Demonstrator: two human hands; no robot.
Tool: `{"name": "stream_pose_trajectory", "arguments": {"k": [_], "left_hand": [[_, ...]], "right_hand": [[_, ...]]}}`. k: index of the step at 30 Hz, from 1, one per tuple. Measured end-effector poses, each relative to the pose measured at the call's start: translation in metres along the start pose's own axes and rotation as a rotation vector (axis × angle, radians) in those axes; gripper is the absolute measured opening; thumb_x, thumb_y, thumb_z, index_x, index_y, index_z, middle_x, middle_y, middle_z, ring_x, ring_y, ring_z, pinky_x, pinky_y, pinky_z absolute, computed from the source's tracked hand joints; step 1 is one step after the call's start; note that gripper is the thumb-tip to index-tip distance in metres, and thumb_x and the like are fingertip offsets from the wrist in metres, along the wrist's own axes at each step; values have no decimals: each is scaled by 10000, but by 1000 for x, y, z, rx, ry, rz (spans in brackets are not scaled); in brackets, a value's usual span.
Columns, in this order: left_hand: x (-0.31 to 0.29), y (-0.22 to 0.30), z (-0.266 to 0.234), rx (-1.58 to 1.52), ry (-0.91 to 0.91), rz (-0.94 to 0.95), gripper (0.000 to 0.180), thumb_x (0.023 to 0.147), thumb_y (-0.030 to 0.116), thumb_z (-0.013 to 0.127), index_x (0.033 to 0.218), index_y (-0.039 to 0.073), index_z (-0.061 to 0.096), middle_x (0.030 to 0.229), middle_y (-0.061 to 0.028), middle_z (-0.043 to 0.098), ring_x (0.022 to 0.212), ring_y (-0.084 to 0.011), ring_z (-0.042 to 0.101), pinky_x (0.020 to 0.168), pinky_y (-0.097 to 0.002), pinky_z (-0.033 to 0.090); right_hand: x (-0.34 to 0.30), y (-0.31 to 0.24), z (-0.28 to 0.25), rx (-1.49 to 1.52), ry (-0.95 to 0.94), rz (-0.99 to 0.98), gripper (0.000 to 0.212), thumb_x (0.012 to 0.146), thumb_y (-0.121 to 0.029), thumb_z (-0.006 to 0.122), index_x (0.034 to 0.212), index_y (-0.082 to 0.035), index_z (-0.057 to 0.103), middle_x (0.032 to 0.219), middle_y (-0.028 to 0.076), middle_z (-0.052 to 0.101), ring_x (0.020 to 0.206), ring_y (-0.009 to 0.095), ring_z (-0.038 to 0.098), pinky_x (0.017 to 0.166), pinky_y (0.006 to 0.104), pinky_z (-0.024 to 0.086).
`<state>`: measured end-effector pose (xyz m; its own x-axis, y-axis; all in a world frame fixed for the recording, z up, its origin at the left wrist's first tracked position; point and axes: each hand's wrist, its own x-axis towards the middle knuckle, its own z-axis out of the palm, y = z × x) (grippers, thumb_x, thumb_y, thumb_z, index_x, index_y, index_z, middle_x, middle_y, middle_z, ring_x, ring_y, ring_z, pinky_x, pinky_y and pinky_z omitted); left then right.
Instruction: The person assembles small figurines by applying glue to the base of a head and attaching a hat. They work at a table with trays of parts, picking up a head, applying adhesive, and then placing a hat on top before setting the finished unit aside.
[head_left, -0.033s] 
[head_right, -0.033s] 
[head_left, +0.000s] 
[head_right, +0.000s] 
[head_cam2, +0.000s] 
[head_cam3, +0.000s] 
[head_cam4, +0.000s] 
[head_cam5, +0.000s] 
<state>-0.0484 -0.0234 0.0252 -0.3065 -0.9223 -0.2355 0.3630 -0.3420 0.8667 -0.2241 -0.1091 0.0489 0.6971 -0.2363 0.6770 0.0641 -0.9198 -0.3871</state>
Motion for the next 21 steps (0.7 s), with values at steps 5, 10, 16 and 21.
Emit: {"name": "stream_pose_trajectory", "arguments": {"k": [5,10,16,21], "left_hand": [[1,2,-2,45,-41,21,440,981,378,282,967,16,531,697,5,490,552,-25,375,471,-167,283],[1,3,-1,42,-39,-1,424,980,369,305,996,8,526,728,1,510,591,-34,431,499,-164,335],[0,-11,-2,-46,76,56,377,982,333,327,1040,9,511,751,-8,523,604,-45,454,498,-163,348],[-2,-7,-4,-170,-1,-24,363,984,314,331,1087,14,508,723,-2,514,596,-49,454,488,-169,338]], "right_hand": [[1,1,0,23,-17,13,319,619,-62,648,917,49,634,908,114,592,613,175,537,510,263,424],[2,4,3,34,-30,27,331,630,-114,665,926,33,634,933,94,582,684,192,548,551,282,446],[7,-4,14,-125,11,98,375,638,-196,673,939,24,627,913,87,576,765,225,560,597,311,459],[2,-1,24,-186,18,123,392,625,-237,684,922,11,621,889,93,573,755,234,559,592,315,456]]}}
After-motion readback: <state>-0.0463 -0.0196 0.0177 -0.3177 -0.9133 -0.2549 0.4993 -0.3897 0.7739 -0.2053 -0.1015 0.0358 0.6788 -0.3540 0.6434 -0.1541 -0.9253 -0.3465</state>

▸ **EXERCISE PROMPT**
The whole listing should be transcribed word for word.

▸ **EXERCISE RESULT**
Demonstrator: two human hands; no robot.
Tool: `{"name": "stream_pose_trajectory", "arguments": {"k": [_], "left_hand": [[_, ...]], "right_hand": [[_, ...]]}}`. k: index of the step at 30 Hz, from 1, one per tuple. Measured end-effector poses, each relative to the pose measured at the call's start: translation in metres along the start pose's own axes and rotation as a rotation vector (axis × angle, radians) in those axes; gripper is the absolute measured opening; thumb_x, thumb_y, thumb_z, index_x, index_y, index_z, middle_x, middle_y, middle_z, ring_x, ring_y, ring_z, pinky_x, pinky_y, pinky_z absolute, computed from the source's tracked hand joints; step 1 is one step after the call's start; note that gripper is the thumb-tip to index-tip distance in metres, and thumb_x and the like are fingertip offsets from the wrist in metres, along the wrist's own axes at each step; values have no decimals: each is scaled by 10000, but by 1000 for x, y, z, rx, ry, rz (spans in brackets are not scaled); in brackets, a value's usual span.
Columns, in this order: left_hand: x (-0.31 to 0.29), y (-0.22 to 0.30), z (-0.266 to 0.234), rx (-1.58 to 1.52), ry (-0.91 to 0.91), rz (-0.94 to 0.95), gripper (0.000 to 0.180), thumb_x (0.023 to 0.147), thumb_y (-0.030 to 0.116), thumb_z (-0.013 to 0.127), index_x (0.033 to 0.218), index_y (-0.039 to 0.073), index_z (-0.061 to 0.096), middle_x (0.030 to 0.229), middle_y (-0.061 to 0.028), middle_z (-0.043 to 0.098), ring_x (0.022 to 0.212), ring_y (-0.084 to 0.011), ring_z (-0.042 to 0.101), pinky_x (0.020 to 0.168), pinky_y (-0.097 to 0.002), pinky_z (-0.033 to 0.090); right_hand: x (-0.34 to 0.30), y (-0.31 to 0.24), z (-0.28 to 0.25), rx (-1.49 to 1.52), ry (-0.95 to 0.94), rz (-0.99 to 0.98), gripper (0.000 to 0.212), thumb_x (0.012 to 0.146), thumb_y (-0.121 to 0.029), thumb_z (-0.006 to 0.122), index_x (0.034 to 0.212), index_y (-0.082 to 0.035), index_z (-0.057 to 0.103), middle_x (0.032 to 0.219), middle_y (-0.028 to 0.076), middle_z (-0.052 to 0.101), ring_x (0.020 to 0.206), ring_y (-0.009 to 0.095), ring_z (-0.038 to 0.098), pinky_x (0.017 to 0.166), pinky_y (0.006 to 0.104), pinky_z (-0.024 to 0.086).
`<state>`: measured end-effector pose (xyz m; its own x-axis, y-axis; all in a world frame fixed for the recording, z up, its origin at the left wrist's first tracked position; point and axes: each hand's wrist, its own x-axis towards the middle knuckle, its own z-axis out of the palm, y = z × x) (grippers, thumb_x, thumb_y, thumb_z, index_x, index_y, index_z, middle_x, middle_y, middle_z, ring_x, ring_y, ring_z, pinky_x, pinky_y and pinky_z omitted); left then right.
Instruction: The person assembles small figurines by applying glue to the base of a head and attaching a hat. They work at a table with trays of parts, picking up a head, applying adhesive, and then placing a hat on top before setting the finished unit aside.
[head_left, -0.033s] 
[head_right, -0.033s] 
[head_left, +0.000s] 
[head_right, +0.000s] 
[head_cam2, +0.000s] 
[head_cam3, +0.000s] 
[head_cam4, +0.000s] 
[head_cam5, +0.000s] 
<state>-0.0484 -0.0234 0.0252 -0.3065 -0.9223 -0.2355 0.3630 -0.3420 0.8667 -0.2241 -0.1091 0.0489 0.6971 -0.2363 0.6770 0.0641 -0.9198 -0.3871</state>
Motion for the next 21 steps (0.7 s), with values at steps 5, 10, 16 and 21.
Emit: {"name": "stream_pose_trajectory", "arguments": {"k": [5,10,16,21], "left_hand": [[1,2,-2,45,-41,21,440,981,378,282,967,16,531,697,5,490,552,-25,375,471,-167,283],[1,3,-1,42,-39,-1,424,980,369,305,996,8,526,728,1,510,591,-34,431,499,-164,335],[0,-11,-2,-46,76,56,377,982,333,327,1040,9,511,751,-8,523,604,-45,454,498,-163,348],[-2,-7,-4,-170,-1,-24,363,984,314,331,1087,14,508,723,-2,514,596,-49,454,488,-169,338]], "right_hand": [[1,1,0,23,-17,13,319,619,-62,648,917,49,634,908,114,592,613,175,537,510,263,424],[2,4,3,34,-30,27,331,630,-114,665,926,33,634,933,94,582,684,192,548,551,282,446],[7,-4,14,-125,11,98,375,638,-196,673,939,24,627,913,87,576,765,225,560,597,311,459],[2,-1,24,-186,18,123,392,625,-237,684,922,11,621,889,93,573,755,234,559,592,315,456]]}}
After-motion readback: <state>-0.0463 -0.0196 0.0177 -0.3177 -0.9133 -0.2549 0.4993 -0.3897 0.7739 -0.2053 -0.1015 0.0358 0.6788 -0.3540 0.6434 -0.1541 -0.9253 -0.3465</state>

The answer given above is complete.